ACTIVITY:
Give every line of the material again, exactly as written.
----- PROVIDED MATERIAL -----
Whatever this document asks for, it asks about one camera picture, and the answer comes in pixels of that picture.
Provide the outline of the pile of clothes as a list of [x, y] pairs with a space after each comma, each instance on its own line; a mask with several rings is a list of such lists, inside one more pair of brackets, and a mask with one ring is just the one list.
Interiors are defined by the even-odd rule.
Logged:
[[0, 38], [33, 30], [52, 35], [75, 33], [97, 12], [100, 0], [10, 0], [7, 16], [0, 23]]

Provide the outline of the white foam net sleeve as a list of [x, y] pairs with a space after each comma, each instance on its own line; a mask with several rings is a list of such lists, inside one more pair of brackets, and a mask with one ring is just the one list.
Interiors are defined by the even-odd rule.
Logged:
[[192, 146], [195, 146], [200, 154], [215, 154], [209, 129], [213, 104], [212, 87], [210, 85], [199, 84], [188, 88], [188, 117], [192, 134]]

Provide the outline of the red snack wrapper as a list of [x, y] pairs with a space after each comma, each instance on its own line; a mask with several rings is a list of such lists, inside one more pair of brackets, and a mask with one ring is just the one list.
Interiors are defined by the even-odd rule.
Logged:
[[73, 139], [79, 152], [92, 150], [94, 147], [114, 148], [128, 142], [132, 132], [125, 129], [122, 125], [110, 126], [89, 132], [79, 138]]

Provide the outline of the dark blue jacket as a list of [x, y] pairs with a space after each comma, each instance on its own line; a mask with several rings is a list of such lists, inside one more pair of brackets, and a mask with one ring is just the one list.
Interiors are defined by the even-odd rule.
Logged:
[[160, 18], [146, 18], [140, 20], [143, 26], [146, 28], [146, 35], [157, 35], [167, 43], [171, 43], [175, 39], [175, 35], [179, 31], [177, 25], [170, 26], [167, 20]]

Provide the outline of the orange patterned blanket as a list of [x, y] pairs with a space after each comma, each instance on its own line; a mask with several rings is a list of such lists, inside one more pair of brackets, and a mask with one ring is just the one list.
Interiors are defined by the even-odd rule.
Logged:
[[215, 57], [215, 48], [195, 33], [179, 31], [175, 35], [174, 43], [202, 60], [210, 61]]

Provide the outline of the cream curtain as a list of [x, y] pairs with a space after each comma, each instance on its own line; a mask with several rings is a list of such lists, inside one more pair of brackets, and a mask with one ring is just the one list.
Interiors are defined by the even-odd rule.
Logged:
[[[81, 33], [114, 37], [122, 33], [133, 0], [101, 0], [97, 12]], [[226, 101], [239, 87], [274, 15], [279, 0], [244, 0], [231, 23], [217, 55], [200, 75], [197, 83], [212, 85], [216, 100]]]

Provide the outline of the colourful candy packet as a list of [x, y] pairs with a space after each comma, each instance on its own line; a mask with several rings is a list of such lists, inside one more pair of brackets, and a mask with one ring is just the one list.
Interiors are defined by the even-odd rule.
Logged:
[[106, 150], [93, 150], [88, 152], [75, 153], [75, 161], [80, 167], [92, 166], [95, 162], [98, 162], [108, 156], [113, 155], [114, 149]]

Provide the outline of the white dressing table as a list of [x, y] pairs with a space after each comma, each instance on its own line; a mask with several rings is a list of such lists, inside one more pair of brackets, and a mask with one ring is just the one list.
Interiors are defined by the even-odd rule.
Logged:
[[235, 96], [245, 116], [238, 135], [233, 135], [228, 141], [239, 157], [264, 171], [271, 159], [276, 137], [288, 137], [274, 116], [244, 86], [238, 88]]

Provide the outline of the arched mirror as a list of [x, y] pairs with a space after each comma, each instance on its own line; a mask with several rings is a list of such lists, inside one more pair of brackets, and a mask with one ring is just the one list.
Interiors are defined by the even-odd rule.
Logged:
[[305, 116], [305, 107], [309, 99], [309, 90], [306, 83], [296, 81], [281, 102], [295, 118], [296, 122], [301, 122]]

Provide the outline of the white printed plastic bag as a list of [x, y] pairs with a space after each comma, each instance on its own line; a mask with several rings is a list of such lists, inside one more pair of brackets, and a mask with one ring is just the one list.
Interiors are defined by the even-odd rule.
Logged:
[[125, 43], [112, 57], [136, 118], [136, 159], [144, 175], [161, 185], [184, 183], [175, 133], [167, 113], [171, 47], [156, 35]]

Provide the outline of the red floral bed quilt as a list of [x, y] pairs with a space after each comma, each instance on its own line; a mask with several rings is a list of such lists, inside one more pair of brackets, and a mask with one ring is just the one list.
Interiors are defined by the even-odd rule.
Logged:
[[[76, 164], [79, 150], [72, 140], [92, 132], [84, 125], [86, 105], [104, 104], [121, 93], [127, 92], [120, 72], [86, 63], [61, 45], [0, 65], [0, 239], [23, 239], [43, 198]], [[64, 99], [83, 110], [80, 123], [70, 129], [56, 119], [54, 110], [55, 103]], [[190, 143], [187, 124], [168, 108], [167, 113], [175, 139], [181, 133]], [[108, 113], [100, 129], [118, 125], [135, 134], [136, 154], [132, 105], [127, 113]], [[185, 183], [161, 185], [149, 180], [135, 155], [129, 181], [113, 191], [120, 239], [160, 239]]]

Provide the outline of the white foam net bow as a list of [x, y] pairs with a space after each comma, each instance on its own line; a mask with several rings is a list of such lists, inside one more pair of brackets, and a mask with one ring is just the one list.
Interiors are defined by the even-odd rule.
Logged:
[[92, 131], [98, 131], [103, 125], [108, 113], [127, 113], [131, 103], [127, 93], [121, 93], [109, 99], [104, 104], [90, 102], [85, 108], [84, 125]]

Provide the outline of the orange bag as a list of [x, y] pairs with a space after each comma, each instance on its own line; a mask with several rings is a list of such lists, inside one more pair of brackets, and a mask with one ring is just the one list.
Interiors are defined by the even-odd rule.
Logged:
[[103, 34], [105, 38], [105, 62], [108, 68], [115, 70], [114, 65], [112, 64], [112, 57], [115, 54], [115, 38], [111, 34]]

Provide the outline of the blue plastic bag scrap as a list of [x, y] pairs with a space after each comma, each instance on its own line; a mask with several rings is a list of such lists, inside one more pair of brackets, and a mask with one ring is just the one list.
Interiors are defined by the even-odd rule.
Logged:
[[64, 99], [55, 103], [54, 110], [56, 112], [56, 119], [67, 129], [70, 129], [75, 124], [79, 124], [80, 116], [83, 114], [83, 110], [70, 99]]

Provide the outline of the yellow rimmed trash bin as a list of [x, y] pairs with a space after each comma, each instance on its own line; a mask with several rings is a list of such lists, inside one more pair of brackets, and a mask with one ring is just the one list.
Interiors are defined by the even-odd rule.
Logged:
-----
EXPECTED ANSWER:
Whatever this document asks for, it asks about one camera picture, and the answer comes in pixels of that picture.
Provide the outline of the pile of clothes as a list of [x, y] pairs with a space after each comma, each instance on its own line; a mask with several rings is a list of such lists, inside one more pair of brackets, and a mask with one ring is just the one list.
Interiors are defined by the even-odd rule.
Logged:
[[0, 38], [33, 30], [52, 35], [75, 33], [97, 12], [100, 0], [10, 0], [7, 16], [0, 23]]

Provide the outline of the white foam net sleeve as a list of [x, y] pairs with a space after each comma, each instance on its own line; a mask with several rings is a list of such lists, inside one more pair of brackets, and a mask with one ring is just the one list.
Interiors are defined by the even-odd rule.
Logged:
[[192, 146], [195, 146], [200, 154], [215, 154], [209, 129], [213, 104], [212, 87], [210, 85], [199, 84], [188, 88], [188, 117], [192, 134]]

Provide the outline of the red snack wrapper as a list of [x, y] pairs with a space after each comma, each instance on its own line; a mask with several rings is a list of such lists, inside one more pair of brackets, and a mask with one ring is just the one list.
Interiors are defined by the even-odd rule.
Logged:
[[73, 139], [79, 152], [92, 150], [94, 147], [114, 148], [128, 142], [132, 132], [125, 129], [122, 125], [110, 126], [89, 132], [79, 138]]

Provide the outline of the dark blue jacket as a list of [x, y] pairs with a space after each comma, each instance on its own line; a mask with several rings is a list of such lists, inside one more pair of brackets, and a mask with one ring is just the one list.
Interiors are defined by the even-odd rule.
Logged:
[[160, 18], [146, 18], [140, 20], [143, 26], [146, 28], [146, 35], [157, 35], [167, 43], [171, 43], [175, 39], [175, 35], [179, 31], [177, 25], [170, 26], [167, 20]]

Provide the outline of the orange patterned blanket as a list of [x, y] pairs with a space after each comma, each instance on its own line; a mask with several rings is a list of such lists, inside one more pair of brackets, and a mask with one ring is just the one list.
Interiors are defined by the even-odd rule.
Logged:
[[215, 57], [215, 48], [195, 33], [179, 31], [175, 35], [174, 43], [202, 60], [210, 61]]

Provide the outline of the cream curtain as a list of [x, y] pairs with a space after each comma, each instance on its own line; a mask with several rings is a list of such lists, inside one more pair of brackets, and a mask with one ring is just the one list.
Interiors are defined by the even-odd rule.
Logged:
[[[81, 33], [114, 37], [122, 33], [133, 0], [101, 0], [97, 12]], [[226, 101], [239, 87], [274, 15], [279, 0], [244, 0], [231, 23], [217, 55], [200, 75], [197, 83], [212, 85], [216, 100]]]

Provide the outline of the colourful candy packet as a list of [x, y] pairs with a space after each comma, each instance on its own line; a mask with several rings is a list of such lists, inside one more pair of brackets, and a mask with one ring is just the one list.
Interiors are defined by the even-odd rule.
Logged:
[[106, 150], [93, 150], [88, 152], [75, 153], [75, 161], [80, 167], [92, 166], [95, 162], [98, 162], [108, 156], [113, 155], [114, 149]]

Provide the outline of the white dressing table as a list of [x, y] pairs with a space after each comma, each instance on its own line; a mask with several rings is a list of such lists, inside one more pair of brackets, and a mask with one ring is just the one list.
Interiors are defined by the even-odd rule.
Logged:
[[235, 96], [245, 116], [238, 135], [233, 135], [228, 141], [239, 157], [264, 171], [271, 159], [276, 137], [288, 137], [274, 116], [244, 86], [238, 88]]

Provide the outline of the arched mirror as a list of [x, y] pairs with a space after each comma, each instance on its own line; a mask with several rings is a list of such lists, inside one more pair of brackets, and a mask with one ring is just the one list.
Interiors are defined by the even-odd rule.
Logged:
[[305, 116], [305, 107], [309, 99], [309, 90], [306, 83], [296, 81], [281, 102], [295, 118], [296, 122], [301, 122]]

Provide the outline of the white printed plastic bag as a list of [x, y] pairs with a space after each comma, each instance on its own line; a mask with several rings is a list of such lists, inside one more pair of brackets, and a mask with one ring is just the one list.
Interiors are defined by the even-odd rule.
Logged:
[[125, 43], [112, 57], [136, 118], [136, 159], [144, 175], [161, 185], [184, 183], [175, 133], [167, 113], [171, 47], [156, 35]]

Provide the outline of the red floral bed quilt as a list of [x, y] pairs with a space after each comma, each instance on its own line; a mask with several rings is a list of such lists, inside one more pair of brackets, and a mask with one ring is just the one list.
Interiors are defined by the even-odd rule.
Logged:
[[[76, 164], [79, 150], [72, 140], [92, 132], [84, 125], [86, 105], [104, 104], [121, 93], [127, 92], [120, 72], [86, 63], [61, 45], [0, 65], [0, 239], [23, 239], [43, 198]], [[64, 99], [83, 110], [80, 123], [70, 129], [56, 119], [54, 110], [55, 103]], [[190, 143], [187, 124], [168, 108], [167, 113], [175, 139], [181, 133]], [[108, 113], [100, 129], [118, 125], [135, 134], [136, 154], [132, 105], [127, 113]], [[185, 183], [161, 185], [149, 180], [135, 155], [129, 181], [113, 191], [120, 239], [160, 239]]]

Provide the outline of the white foam net bow as a list of [x, y] pairs with a space after each comma, each instance on its own line; a mask with several rings is a list of such lists, inside one more pair of brackets, and a mask with one ring is just the one list.
Interiors are defined by the even-odd rule.
Logged:
[[92, 131], [98, 131], [103, 125], [108, 113], [127, 113], [131, 103], [127, 93], [121, 93], [109, 99], [104, 104], [90, 102], [85, 108], [84, 125]]

Provide the outline of the orange bag as a list of [x, y] pairs with a space after each comma, each instance on its own line; a mask with several rings is a list of such lists, inside one more pair of brackets, and a mask with one ring is just the one list.
Interiors are defined by the even-odd rule.
Logged:
[[103, 34], [105, 38], [105, 62], [108, 68], [115, 70], [114, 65], [112, 64], [112, 57], [115, 54], [115, 38], [111, 34]]

Provide the outline of the blue plastic bag scrap as a list of [x, y] pairs with a space after each comma, each instance on its own line; a mask with several rings is a list of such lists, inside one more pair of brackets, and a mask with one ring is just the one list.
Interiors are defined by the even-odd rule.
Logged:
[[64, 99], [55, 103], [54, 110], [56, 112], [56, 119], [67, 129], [70, 129], [75, 124], [79, 124], [80, 116], [83, 114], [83, 110], [70, 99]]

Provide the outline of the yellow rimmed trash bin as a list of [x, y] pairs with a space after each comma, each instance on its own line; a mask with several rings is a list of such lists, inside one more pair of brackets, and a mask with one ring is just the one list.
Interiors are defined by the even-odd rule.
Logged:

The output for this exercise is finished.